What you should do: Transcribe all of the data exactly. Omit the pictures.
- - -
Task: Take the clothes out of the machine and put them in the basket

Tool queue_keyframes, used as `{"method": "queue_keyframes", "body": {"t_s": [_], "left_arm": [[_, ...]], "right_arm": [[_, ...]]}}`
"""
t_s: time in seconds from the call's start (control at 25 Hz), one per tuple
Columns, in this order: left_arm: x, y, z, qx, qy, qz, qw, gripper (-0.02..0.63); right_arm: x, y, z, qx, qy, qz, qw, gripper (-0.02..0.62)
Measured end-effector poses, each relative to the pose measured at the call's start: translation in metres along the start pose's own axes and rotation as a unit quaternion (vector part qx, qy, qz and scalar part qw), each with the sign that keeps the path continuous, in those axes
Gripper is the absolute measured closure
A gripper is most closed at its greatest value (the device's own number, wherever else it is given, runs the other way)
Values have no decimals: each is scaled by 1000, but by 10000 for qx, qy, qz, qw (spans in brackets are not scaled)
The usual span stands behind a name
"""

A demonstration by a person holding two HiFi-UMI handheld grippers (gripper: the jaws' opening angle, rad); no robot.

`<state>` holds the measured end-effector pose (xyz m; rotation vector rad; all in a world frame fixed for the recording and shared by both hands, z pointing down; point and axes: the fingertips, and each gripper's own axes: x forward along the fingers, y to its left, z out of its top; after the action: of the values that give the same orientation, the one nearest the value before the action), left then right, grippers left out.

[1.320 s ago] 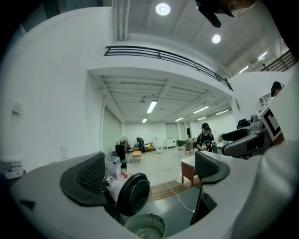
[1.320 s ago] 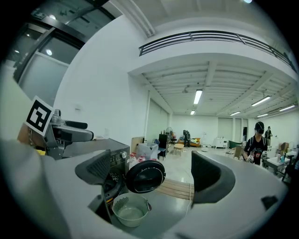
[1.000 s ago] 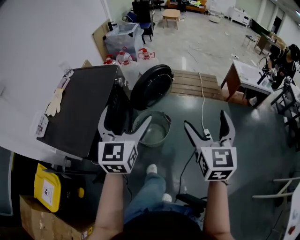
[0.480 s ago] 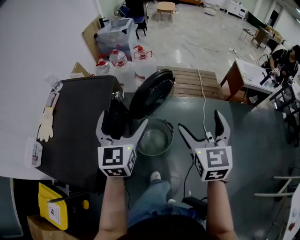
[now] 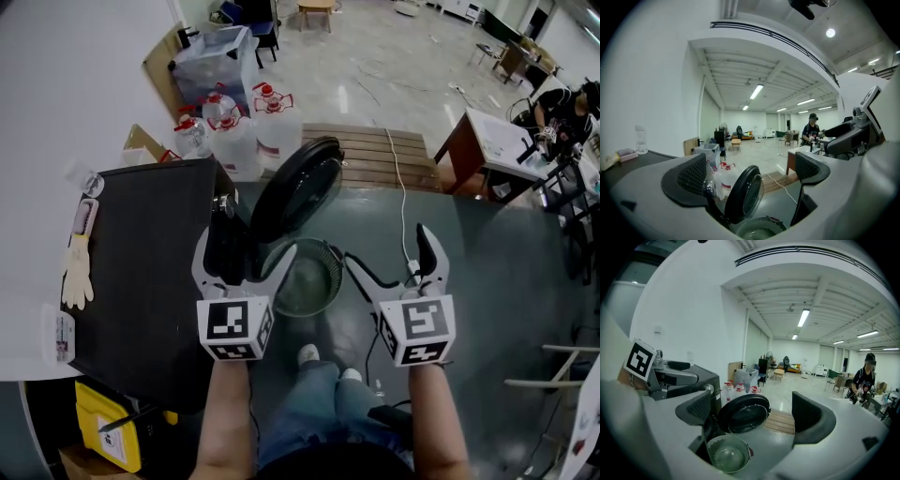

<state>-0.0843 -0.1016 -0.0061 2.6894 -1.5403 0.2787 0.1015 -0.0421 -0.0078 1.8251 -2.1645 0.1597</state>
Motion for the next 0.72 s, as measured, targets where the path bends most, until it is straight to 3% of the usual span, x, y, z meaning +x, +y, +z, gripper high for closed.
{"method": "queue_keyframes", "body": {"t_s": [0.28,0.72], "left_arm": [[10,-8,-43,-108,373,34,9992,38],[38,-17,-112,-146,945,304,9949,38]], "right_arm": [[11,-2,-33,-26,274,216,9994,67],[73,-16,-84,164,440,715,9963,67]]}}
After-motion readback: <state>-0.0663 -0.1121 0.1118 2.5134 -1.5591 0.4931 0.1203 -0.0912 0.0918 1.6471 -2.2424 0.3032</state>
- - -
Exercise output:
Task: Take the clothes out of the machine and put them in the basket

Tool queue_keyframes, used as `{"method": "queue_keyframes", "body": {"t_s": [_], "left_arm": [[_, ...]], "right_arm": [[_, ...]]}}`
"""
t_s: time in seconds from the call's start (control at 25 Hz), one per tuple
Columns, in this order: left_arm: x, y, z, qx, qy, qz, qw, gripper (-0.02..0.63); right_arm: x, y, z, qx, qy, qz, qw, gripper (-0.02..0.62)
Measured end-effector poses, each relative to the pose measured at the call's start: translation in metres along the start pose's own axes and rotation as a unit quaternion (vector part qx, qy, qz and scalar part qw), each with the sign that keeps the path continuous, in those axes
Gripper is the absolute measured closure
A gripper is most closed at its greatest value (the device's own number, wherever else it is given, runs the other way)
Values have no decimals: each is scaled by 1000, but by 10000 for qx, qy, qz, qw (spans in brackets are not scaled)
The usual span stands behind a name
"""

A demonstration by a person holding two HiFi-UMI handheld grippers (gripper: the jaws' opening angle, rad); no robot.

`<state>` holds the measured end-effector pose (xyz m; rotation vector rad; all in a world frame fixed for the recording and shared by both hands, z pointing down; point and axes: the fingertips, and each gripper's own axes: x forward along the fingers, y to its left, z out of its top; after the action: of the values that give the same orientation, the one nearest the value before the action), left then right, grippers left out.

[1.320 s ago] 
[1.320 s ago] 
[1.000 s ago] 
[0.480 s ago] 
[now] 

<state>-0.0843 -0.1016 -0.0061 2.6894 -1.5403 0.2787 0.1015 -0.0421 -0.0078 1.8251 -2.1645 0.1597</state>
Motion for the next 0.72 s, as measured, targets where the path bends most, until it is straight to 3% of the usual span, x, y, z meaning +x, +y, +z, gripper high for closed.
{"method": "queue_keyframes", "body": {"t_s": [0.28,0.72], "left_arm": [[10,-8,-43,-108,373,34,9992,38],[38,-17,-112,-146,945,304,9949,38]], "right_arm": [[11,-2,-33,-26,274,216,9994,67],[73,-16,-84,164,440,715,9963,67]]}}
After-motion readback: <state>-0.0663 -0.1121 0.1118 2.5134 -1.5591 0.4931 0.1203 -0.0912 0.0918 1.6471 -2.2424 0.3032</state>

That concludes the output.